With a background that includes engineering, physics, and law, Joe Cera contributes a unique perspective to the field of law librarianship. He is a national expert in legal citation analytics, Wikidata, and legal repository building (see Cera, 2021, 2022). Mr. Cera coaches law librarians in managing Wikidata and incorporating linked data into their work (Cera, 2022). As the Digital Initiatives and Scholarly Communications Librarian at the University of California Berkeley’s Law Library, Mr. Cera tests the capabilities of existing library services and envisions alternatives for the future. After earning a bachelor’s degree in physics from Arizona State University, Mr. Cera obtained a law degree from the University of Minnesota, and an MLIS from the University of Washington, where he worked in the Marian Gould Gallagher Law Library. Before joining the Berkley Law Library, he also worked at the California Judicial Center Library. Mr. Cera’s long-term goals are to show that technology development is safer and better managed by law librarians than external commercial businesses, and that law librarians can further increase the accessibility of public data. In the meantime, he encourages law librarians to research and troubleshoot unfamiliar areas of technology to build our data skills. (Cera, 2022).

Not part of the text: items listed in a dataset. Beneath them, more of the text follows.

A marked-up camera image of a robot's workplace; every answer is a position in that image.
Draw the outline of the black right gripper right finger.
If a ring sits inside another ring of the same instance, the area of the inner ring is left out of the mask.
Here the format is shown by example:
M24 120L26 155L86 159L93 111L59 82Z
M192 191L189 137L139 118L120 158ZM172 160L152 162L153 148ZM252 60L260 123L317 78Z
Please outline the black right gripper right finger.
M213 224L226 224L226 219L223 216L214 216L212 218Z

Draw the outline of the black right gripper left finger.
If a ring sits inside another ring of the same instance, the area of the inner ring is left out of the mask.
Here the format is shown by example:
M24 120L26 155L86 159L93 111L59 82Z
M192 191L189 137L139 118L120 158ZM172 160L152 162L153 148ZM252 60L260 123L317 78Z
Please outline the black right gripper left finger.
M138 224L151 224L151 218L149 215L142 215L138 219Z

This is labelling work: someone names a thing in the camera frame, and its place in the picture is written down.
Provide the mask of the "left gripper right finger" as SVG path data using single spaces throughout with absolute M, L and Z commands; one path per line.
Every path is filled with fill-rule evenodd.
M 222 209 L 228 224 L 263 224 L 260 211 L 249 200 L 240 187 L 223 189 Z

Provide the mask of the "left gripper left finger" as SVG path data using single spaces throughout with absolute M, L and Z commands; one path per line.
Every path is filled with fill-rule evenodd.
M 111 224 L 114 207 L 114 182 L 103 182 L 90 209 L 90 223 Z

When our patrons request a reference consultation for data analysis or scholarly reporting, we should first ask about the foundational aspects of the research project, such as what data was collected and how it was collected. Only then can we understand the work well enough to advise them on where to look next. Research methods textbooks and empirical research articles can guide researchers to commonly accepted data reporting practices, such as how to represent quantitative findings (e.g., as R2/regression coefficients) and discuss their statistical strength (e.g., p value). Most universities also have data labs or statistical resource people to discuss software choices—e.g., R, SAS, SPSS, Stata—and troubleshoot software issues with patrons. Troubleshooting can include the production of properly-formatted data tables for journal articles. Many times, patrons are unaware that such resources exist to help them effectively analyze their data and report their findings.

Reflection Questions

  1. Prior to reading this chapter, what was your understanding of the data lifecycle? Has your understanding changed? If so, how? If not, which facts or ideas in this chapter reinforced your existing understanding?
  2. Do you have experience designing surveys? If yes, what lessons has this experience taught you? If no or not yet, how could you gain additional survey design skills?
  3. In general, have you found open access textbooks to be of equal, greater, or lesser value than commercial textbooks? Select one of the open access textbooks referenced in this chapter and skim its content. How does it compare to your expectations of typical textbooks for that subject?
  4. In your opinion, where should law librarians draw the line in their quantitative services and recommendations? Why is this the right boundary for services?